Task goal: Every line of the listing below should come back exactly as written, with no images.
****************************************
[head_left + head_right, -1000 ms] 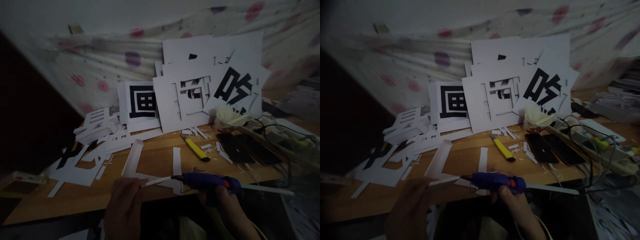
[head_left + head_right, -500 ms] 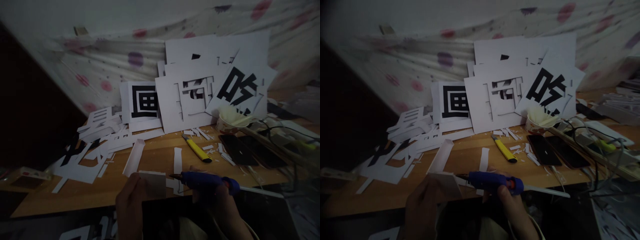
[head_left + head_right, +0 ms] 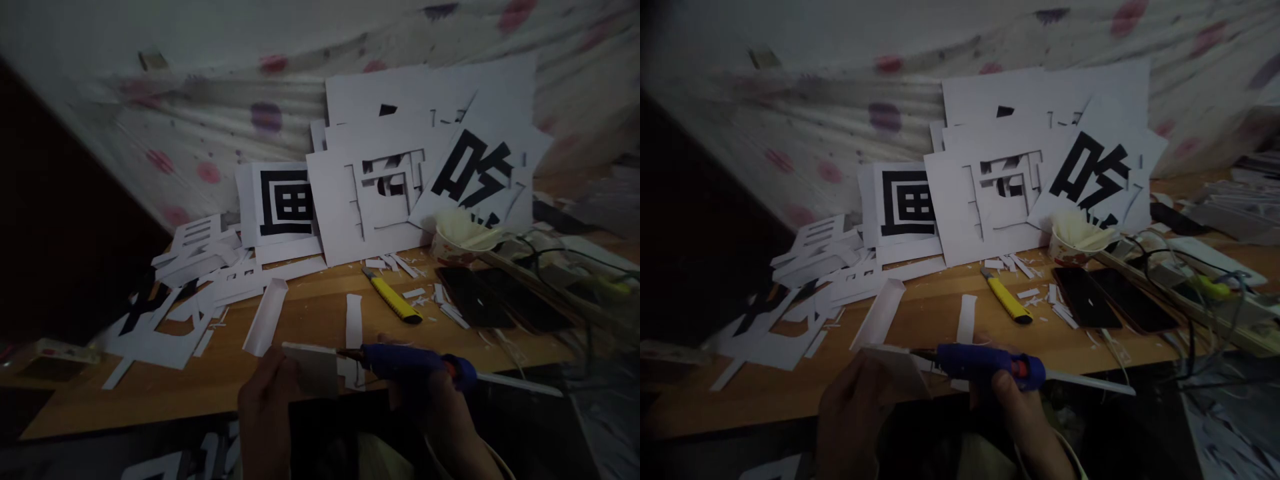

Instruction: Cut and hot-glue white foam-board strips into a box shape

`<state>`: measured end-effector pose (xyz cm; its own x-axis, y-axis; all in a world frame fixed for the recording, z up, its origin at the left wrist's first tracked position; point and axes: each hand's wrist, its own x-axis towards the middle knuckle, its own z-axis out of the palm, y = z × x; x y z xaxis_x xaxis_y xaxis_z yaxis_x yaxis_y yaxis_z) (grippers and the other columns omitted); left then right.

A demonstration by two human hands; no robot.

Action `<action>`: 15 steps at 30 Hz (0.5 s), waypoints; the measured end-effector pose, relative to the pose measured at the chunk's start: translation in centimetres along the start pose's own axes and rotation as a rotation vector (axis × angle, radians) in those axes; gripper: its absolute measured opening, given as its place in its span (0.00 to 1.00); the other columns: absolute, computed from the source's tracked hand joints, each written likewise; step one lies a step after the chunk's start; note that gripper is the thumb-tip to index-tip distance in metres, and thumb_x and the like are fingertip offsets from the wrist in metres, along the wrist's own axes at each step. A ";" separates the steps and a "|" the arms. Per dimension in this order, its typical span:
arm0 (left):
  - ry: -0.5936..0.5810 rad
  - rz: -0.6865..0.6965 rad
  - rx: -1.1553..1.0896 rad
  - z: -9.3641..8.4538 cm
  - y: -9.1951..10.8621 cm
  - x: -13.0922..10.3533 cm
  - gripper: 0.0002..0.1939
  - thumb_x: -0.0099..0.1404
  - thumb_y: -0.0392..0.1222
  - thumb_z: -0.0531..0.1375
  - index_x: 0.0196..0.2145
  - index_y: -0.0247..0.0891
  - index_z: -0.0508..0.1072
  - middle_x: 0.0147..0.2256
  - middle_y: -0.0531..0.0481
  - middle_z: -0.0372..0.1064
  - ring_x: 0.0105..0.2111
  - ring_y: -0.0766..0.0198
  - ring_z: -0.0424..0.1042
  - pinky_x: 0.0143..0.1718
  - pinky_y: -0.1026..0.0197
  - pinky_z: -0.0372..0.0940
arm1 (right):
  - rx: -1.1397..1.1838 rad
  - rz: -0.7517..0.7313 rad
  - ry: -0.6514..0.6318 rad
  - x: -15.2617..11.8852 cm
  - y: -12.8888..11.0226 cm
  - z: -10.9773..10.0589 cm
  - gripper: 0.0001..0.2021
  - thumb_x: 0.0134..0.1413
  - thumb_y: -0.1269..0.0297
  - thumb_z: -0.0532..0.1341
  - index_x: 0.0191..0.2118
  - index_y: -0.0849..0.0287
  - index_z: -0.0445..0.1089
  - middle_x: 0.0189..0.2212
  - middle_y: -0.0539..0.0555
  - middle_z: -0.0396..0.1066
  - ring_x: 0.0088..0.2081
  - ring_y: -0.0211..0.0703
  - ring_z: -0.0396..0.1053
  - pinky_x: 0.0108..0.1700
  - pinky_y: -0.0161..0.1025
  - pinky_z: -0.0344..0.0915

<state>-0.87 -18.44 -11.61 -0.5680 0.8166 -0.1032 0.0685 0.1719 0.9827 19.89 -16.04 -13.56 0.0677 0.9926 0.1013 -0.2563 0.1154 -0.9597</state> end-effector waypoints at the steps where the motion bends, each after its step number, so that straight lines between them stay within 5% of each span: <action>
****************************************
Task solution:
[head_left + head_right, -1000 ms] 
[head_left + head_right, -500 ms] 
[head_left + head_right, +0 ms] 

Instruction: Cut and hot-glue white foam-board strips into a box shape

`<state>`: measured end-effector pose (xyz cm; its own x-axis, y-axis; all in a world frame fixed for the recording, z up, its origin at the left wrist's first tracked position; point and axes: each hand's wrist, its own x-axis towards the middle knuckle, its own z-axis out of the palm, y = z × x; x y z xaxis_x xaxis_y xaxis_z yaxis_x yaxis_y yaxis_z) (grippers and the other columns omitted); left then right.

A demonstration by two human hands; no robot.

Action `<action>`: 15 steps at 30 Hz (0.5 s), waypoints; the measured end-effector pose, relative to the pose measured at the chunk's start: translation in centimetres along the start pose's own axes and rotation as a rotation vector (axis × angle, radians) in those axes; gripper: its absolute measured opening, given as its place in its span (0.00 to 1.00); the other columns: absolute, computed from the source's tracked hand joints, each written likewise; step one lies a step after the chunk's start; note that gripper is the thumb-tip to index-tip distance in metres, and thumb_x and the like are fingertip offsets from the wrist in metres, along the wrist's own axes at each step. A ";" separates the steps and a "|" the arms. Per dimension in this order, its typical span:
arm0 (left):
  - ry: -0.5936..0.5810 rad
  - rz: -0.6865..0.6965 rad
  - rx: -1.1553..1.0896 rad
  - z: -9.3641..8.4538 cm
  - y: -9.1951..10.8621 cm
  - x: -13.0922..10.3533 cm
  - gripper: 0.0002..0.1939
  - thumb_x: -0.0099..0.1404
  - thumb_y: -0.0392..0.1222
  - thumb_z: -0.0531..0.1375
  - index_x: 0.0196..0.2145
  - index_y: -0.0247..0.0891
  - index_z: -0.0508..0.1072
  - middle_x: 0.0147..0.2256
  - middle_y: -0.0531..0.0481
  - middle_z: -0.0372..0.1064
  - ring_x: 0.0105..0.2111
  - ring_y: -0.0766..0.0198
  - ring_z: -0.0424..0.1042
  - pinky_x: 0.0143..0.1718
  - pinky_y: -0.1026..0.0197
  - pinky_z: -0.0372..0.0940
arm1 (right):
  - rx: -1.1397..1.1838 rad
  - rz: -0.7517..0.7313 rad
  - ry: -0.6514..0.6318 rad
  - x: -15.2617..11.8852 cm
  - y: -12.8888..11.0226 cm
  - z: -10.9773..10.0589 cm
  - gripper: 0.0001..0.2021
  - thumb_x: 0.0134..0.1413
  - thumb_y: -0.1269..0.0297
  - thumb_z: -0.0532..0.1341
  - index_x: 0.0191..0.2118
  - index_y: -0.0849..0.0287
  - index_z: -0.0445..0.1089
  - middle_x: 0.0189..0.2212
  - middle_y: -0.0539..0.0555
  - middle_z: -0.0396..0.1066
  - ring_x: 0.0088..0.2081
  - ring_y: -0.0211..0.0703
  - ring_z: -0.0396..0.1053
  - pinky_x: 0.0108..0.1700
  - pinky_y: -0.0161..0.1025
  - pinky_z: -0.0344..0.0915

<state>-0.87 -18.44 -11.61 -0.5680 0.8166 -0.1032 0.0685 0.1719 0.9827 19.89 -16.04 -13.56 0.0677 0.9926 0.1013 -0.2563 0.1154 -0.9597</state> end-effector waypoints at the steps where the motion bends, each after its step number, so that straight lines between them stay within 5% of each span: <action>

That concludes the response.